Chances are, if you’re thinking about building a desktop PC, you have probably owned one in the past. If your old system is still hanging around in a closet or basement somewhere, you can likely make use of at least a few of the old rig’s accessories and components.
The keyboard and mouse are the most obvious candidates for repurposing. Even if they connect via old PS/2 ports as opposed to USB, many computers still have these ports. Alternatively, you can pick up an inexpensive adapter for a few bucks online.
Getting at the guts
Aside from peripherals, there are plenty of other things that could be worth scrounging from an old PC. Before you dive into your old rig though, you need to be sure that the system is powered down and unplugged.

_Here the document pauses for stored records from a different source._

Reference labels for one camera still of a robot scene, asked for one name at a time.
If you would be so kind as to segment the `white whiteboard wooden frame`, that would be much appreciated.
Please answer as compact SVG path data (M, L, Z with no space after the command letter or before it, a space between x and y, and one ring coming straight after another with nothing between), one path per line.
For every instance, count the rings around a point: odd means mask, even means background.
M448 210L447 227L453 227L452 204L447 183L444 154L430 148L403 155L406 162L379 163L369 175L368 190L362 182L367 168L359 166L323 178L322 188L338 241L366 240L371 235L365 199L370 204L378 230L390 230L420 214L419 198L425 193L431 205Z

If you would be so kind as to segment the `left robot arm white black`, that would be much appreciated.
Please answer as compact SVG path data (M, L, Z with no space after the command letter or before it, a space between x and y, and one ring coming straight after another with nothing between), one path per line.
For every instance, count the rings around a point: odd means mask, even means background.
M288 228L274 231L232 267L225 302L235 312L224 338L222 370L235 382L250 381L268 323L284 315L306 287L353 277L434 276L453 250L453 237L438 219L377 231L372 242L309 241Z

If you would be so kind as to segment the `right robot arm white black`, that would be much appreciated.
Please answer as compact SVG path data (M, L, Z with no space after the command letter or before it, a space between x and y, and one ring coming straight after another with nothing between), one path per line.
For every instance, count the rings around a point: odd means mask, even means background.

Make sure the power supply has been unplugged for at least two days before poking and prodding it. A dangerous amount of electricity can remain in the capacitors for a while, and it’s always better to be safe than sorry.
Optical drives and storage
Unless you feel the need to buy a Blu-ray drive, your old CD/DVD drive should work just fine in your new PC. Even if it connects via an old IDE interface, rather than the newer SATA standard, there are inexpensive adapters available online. That’s an easy way to knock $20 off the price of your new build.
You can also re-use an old hard drive if it’s from a relatively current PC. Now, you probably won’t want to use an old drive as your new primary boot drive, especially if it has served several years of hard duty already.
But, if you’re looking for some free extra storage space, there’s no reason not to drop in an old drive. Just make sure you back up your important files. Drives can and do sometimes fail randomly, whether they’re a decade old, or fresh off the assembly line.
Rescue an old OS
Unless the PC you’re scrounging parts from is only a few years old, chances are you won’t want to carry over the RAM or graphics card. But if the system happens to be new enough to have a Windows 7 license, you may be able to port the license over to your new rig.
Whether you’ll be able to pull this off or not depends on some complex details, like whether the license came from a retail (store-purchased) copy of Windows, or if it came bundled with a new PC. However, it doesn’t hurt to call Microsoft and ask them to port your license over.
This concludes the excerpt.